# DeLonghi ESAM 4200 Harsh Noise & Vibration - Random



## Asterix (Apr 30, 2021)

Machine is just over 3 years old - home use, on average no more than 4 espressos/cups a day.

Intermittent random harsh noise at the end of a cycle (0:15 secs in vid) that sometimes creates the fault lights, sometimes doesn't.

Sometimes the whole process from turning the machine on to delivering coffee is without issue - other times it can't get past the initial set up phase before the noise, goes to warning lights (which don't mean anything in this context) and the machine has to be turned off at the power and hope it resets ok. Sometimes happens at the end of a delivery, sometimes it almost happens (if that makes sense - there's the briefest of noise but doesn't do anything).
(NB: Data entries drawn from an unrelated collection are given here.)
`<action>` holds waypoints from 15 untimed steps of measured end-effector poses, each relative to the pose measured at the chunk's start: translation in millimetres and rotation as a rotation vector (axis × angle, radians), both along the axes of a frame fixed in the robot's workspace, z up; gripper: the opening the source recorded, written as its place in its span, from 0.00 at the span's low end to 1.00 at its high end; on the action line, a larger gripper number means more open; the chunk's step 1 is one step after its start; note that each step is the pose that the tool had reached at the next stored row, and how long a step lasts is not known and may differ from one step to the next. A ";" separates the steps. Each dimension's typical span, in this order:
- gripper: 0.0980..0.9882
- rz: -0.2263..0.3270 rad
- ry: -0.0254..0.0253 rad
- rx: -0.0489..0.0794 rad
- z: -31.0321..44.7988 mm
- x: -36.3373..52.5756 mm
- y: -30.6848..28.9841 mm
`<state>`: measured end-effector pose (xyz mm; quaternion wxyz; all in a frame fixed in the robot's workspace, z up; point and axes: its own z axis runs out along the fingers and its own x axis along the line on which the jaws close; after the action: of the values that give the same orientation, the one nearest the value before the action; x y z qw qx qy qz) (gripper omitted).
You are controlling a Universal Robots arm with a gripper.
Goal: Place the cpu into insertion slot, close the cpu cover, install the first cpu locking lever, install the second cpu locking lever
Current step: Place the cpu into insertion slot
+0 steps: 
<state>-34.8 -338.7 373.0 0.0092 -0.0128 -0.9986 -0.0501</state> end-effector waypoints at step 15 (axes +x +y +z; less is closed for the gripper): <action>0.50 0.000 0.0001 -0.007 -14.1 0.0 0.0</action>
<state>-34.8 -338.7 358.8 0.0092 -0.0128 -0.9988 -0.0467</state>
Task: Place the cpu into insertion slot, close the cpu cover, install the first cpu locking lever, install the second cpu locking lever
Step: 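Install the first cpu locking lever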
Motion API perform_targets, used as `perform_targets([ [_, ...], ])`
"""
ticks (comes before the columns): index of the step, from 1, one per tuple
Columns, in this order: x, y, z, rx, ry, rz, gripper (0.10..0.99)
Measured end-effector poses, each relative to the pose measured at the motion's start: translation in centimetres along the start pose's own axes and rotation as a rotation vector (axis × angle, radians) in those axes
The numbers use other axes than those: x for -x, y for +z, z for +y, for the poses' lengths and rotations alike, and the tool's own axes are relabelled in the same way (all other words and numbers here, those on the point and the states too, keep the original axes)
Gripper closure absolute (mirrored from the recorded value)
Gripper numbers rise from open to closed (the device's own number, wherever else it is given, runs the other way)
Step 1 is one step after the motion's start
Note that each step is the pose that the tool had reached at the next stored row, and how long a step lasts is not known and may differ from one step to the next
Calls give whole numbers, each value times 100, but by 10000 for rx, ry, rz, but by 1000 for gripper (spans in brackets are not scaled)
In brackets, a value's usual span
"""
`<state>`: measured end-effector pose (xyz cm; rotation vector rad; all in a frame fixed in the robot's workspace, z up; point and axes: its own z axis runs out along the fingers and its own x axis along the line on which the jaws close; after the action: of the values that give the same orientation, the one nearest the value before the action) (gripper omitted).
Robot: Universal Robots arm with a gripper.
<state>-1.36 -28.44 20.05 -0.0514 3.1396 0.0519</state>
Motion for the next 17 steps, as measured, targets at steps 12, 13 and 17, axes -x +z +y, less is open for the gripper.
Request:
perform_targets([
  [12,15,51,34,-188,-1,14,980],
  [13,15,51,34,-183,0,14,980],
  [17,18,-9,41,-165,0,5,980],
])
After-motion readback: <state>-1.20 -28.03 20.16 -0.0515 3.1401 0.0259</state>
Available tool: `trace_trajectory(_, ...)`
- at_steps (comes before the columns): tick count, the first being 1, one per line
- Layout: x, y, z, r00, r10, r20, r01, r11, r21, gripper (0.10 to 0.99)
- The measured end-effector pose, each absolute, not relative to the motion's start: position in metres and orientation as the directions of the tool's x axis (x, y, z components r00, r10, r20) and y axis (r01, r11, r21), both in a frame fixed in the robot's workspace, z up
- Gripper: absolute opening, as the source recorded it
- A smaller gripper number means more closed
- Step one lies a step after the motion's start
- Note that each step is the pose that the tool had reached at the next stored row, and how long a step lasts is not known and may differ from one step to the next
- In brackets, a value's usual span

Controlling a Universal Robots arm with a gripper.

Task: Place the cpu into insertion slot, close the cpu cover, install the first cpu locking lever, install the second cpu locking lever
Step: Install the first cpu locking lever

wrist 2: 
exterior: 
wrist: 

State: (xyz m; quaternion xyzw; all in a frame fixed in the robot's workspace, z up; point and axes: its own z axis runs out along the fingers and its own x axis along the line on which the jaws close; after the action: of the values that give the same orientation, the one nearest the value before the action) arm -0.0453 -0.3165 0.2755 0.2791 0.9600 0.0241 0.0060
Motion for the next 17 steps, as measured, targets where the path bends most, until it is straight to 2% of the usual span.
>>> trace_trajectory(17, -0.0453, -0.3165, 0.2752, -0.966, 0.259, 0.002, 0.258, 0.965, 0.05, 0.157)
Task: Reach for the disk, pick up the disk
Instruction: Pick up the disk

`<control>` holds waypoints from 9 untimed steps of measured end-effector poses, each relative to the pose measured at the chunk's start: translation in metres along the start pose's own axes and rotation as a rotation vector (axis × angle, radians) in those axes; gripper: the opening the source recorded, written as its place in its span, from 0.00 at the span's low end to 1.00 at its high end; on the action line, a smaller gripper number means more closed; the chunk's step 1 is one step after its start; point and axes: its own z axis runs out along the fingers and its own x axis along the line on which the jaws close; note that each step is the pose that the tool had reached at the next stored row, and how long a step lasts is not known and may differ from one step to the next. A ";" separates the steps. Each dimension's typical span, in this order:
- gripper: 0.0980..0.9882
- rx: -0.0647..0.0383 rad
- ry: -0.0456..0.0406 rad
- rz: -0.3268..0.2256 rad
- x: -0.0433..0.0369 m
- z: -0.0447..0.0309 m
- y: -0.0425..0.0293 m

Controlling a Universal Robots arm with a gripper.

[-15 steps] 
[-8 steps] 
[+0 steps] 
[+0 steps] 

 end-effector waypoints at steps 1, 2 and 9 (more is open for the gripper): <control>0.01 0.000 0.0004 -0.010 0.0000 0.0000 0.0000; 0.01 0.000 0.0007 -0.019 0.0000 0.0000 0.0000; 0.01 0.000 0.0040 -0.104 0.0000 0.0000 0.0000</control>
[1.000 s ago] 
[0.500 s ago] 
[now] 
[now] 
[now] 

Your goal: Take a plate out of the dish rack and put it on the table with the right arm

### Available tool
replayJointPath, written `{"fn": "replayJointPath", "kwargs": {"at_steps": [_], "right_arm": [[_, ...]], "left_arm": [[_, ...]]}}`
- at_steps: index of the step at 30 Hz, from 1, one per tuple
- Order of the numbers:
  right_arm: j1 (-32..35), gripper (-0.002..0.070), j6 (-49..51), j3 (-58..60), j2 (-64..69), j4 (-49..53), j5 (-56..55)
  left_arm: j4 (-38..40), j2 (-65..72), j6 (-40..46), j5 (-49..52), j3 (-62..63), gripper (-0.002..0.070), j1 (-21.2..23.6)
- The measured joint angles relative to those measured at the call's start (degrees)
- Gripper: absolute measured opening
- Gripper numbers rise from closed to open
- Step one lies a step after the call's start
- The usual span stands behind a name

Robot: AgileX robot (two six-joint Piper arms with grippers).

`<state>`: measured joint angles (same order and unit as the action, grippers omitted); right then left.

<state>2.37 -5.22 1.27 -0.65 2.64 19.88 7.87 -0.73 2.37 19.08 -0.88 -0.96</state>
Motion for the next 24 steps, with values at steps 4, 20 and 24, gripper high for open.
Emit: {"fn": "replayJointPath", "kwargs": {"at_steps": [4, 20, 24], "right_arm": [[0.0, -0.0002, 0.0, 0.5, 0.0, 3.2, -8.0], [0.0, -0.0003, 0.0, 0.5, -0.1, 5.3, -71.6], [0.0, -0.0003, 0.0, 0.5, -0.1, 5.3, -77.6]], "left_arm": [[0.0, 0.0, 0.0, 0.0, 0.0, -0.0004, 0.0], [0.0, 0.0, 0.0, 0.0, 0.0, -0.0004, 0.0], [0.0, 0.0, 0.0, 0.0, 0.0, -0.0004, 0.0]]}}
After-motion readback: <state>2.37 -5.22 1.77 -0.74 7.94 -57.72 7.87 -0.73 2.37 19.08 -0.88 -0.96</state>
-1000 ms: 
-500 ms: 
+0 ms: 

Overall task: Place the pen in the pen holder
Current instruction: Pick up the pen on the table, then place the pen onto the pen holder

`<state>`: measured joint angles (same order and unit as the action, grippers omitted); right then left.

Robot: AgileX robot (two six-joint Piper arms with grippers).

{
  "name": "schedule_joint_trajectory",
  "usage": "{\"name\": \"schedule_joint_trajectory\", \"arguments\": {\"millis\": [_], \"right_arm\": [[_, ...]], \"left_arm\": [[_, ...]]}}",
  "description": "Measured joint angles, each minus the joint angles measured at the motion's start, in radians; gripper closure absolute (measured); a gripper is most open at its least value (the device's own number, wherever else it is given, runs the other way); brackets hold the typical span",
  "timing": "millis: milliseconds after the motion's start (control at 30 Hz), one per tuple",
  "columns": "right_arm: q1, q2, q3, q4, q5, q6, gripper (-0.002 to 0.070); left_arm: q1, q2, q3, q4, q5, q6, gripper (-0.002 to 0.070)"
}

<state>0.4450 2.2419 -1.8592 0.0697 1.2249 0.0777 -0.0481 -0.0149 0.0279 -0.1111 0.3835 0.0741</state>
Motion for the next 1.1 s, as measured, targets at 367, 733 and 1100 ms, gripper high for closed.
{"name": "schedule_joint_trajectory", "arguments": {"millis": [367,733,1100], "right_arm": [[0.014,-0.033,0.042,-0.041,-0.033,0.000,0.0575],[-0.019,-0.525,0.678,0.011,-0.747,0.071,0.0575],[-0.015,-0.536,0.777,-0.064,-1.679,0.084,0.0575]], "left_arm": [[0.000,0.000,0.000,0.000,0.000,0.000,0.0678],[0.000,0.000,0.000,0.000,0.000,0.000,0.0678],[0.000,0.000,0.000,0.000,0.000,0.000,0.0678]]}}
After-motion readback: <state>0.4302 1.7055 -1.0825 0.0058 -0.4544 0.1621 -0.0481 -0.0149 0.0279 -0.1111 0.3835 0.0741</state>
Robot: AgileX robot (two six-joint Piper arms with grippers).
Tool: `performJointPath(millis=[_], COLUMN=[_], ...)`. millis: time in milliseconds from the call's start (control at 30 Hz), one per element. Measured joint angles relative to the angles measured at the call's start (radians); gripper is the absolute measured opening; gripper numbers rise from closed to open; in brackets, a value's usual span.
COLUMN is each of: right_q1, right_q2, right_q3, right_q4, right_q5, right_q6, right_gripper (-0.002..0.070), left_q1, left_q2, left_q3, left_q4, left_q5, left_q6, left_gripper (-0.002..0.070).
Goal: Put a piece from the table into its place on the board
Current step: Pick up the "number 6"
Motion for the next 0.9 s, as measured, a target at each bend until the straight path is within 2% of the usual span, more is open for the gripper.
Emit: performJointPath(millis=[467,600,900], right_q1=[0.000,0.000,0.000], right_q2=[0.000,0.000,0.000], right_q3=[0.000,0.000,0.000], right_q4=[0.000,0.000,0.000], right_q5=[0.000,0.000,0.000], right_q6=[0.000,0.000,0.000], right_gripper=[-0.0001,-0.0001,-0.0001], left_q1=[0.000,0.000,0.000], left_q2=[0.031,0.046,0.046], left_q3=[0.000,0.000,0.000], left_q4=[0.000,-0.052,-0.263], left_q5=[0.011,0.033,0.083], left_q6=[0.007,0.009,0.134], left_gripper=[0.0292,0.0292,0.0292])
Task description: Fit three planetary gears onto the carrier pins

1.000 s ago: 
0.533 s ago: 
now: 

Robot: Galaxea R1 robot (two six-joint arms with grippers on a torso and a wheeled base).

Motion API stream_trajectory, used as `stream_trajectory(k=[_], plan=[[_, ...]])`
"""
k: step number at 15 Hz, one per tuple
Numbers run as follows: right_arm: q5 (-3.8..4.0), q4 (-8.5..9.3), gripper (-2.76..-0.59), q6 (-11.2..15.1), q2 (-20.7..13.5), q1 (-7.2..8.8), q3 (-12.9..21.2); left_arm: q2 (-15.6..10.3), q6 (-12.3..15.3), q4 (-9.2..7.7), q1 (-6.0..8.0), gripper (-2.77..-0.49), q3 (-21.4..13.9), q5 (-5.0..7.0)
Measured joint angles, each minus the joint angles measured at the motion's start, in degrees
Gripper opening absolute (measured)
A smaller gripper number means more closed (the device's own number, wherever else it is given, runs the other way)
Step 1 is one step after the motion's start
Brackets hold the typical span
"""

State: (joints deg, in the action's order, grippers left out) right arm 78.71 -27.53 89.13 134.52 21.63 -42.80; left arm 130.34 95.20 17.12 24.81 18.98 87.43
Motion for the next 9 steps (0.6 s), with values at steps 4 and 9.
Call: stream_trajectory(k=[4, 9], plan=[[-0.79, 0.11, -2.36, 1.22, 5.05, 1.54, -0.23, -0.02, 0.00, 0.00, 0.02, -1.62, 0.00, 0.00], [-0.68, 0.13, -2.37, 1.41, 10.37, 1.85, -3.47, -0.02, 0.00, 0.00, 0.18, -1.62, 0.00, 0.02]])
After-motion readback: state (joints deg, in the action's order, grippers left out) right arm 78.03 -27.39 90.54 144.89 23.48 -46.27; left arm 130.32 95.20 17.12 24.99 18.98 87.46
The machine has been fully cleaned, filter carrier removed and all available moving parts cleaned and re-lubricated with lithium grease. Nothing appears to be sticking in any obvious manner.

Other than the random noise, coffee delivery is still great.

I can't work out what part of the process it is - It's not the coffee delivery, not the water delivery & not the puck removal.

Any help would be most appreciated - I can't find a similar issue on the interwebnet.


----------



## AndyGGT (May 3, 2021)

Mine has exactly the same issue. I haven't solved it yet. I've removed the rear and side panels to see if I can figure out what is making the noise. It looks like the transmission. The motor spins the drive belt on the transmission perfectly fine, lifting the infuser up and down, then sometimes it sticks and the drive belt struggles to turn, creating the noise. I've lubricated the threads of the long screw on the transmission mechanism (I removed the infuser and the holder to gain access from the front). I thought this had solved it but after a making a few more coffees the same problem has returned. I think I'm on the right track with the transmission but I don't know what else to try.


----------



## Asterix (Apr 30, 2021)

Thanks for the reply.

Yeah, it's completely random so it's difficult to pin down - you do something, you think it's fixed it but then it'll do it again for no apparent reason.

I shall keep searching.

Thanks again.


----------



## Tricky Dicky (Nov 26, 2021)

I have exactly the same issue. Is there any update regards the reason and how to repair?


----------



## Asterix (Apr 30, 2021)

Tricky Dicky said:


> I have exactly the same issue. Is there any update regards the reason and how to repair?


 Yeah, sort of...

The little arm that swipes across to discard the grinds 'puck' is driven from a gear at the bottom of the detachable unit - it seems that can get stuck if it binds, so after cleaning and pushing the unit back in, move the arm and make sure it moves freely.

Ours still does it randomly but rarely now that we check that arm is free to move.

Hope that made sense and helps.


----------